Mais Sorrentino avait-il au moins quelque chose à dire au-delà d’un coup d’œil dans le rétroviseur sur sa jeunesse ou le geste se résume t-il à un vain regard nombriliste ? La réponse est oui. En se prenant pour sujet, Sorrentino évoque une jeunesse cherchant à combler un vide existentiel. Son portrait profondément sincère et émouvant scrute le chemin escarpé d’un jeune homme en quête d’une voie, comme tant de jeunes d’hier et d’aujourd’hui à la recherche d’un but, d’un sens à leur vie. Et le cinéaste de montrer que c’est à force de traverser des instants qui peuvent paraître insignifiants sur le moment, que l’on se dessine ce chemin. Ces moments et d’autres plus graves ou plus importants.

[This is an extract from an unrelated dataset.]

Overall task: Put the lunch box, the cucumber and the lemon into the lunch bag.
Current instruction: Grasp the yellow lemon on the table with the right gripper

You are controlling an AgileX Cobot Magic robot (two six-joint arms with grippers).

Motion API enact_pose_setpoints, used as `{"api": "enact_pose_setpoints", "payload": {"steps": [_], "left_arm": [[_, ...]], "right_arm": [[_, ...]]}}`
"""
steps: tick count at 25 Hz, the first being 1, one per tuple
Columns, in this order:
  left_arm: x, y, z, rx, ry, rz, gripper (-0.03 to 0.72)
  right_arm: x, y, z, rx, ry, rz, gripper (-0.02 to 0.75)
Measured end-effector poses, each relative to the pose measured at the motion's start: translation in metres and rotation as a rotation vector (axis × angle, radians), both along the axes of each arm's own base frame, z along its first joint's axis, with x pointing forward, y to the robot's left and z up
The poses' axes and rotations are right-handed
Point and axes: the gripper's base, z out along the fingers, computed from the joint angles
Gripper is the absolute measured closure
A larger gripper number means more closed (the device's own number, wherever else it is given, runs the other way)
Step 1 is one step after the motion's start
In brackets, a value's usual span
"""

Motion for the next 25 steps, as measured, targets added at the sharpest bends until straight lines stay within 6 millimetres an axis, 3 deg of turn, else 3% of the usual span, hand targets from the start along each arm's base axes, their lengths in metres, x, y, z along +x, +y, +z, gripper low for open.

Après avoir parlé de la vieillesse dans Youth où deux octogénaires affrontaient une fin de vie en contemplant une jeunesse qu’ils ne retrouveront plus, Sorrentino se penche sur l’autre extrême du compas, sur une jeunesse qui a encore tout à faire, tout à construire, tout à découvrir. Et le réalisateur de se remémorer tous les éléments qui ont fait de lui ce qu’il est, et façonné son chemin par petites touches plus ou moins majeures, le football, l’art, les femmes, l’apprentissage de la sexualité, Naples, la découverte du cinéma. Des éléments qui vont le lancer et l’aider à surfer sur la vie comme un hors-bord lancé à 250 km/h sur l’eau et qui fait « Schouff… schouff… schouff… ».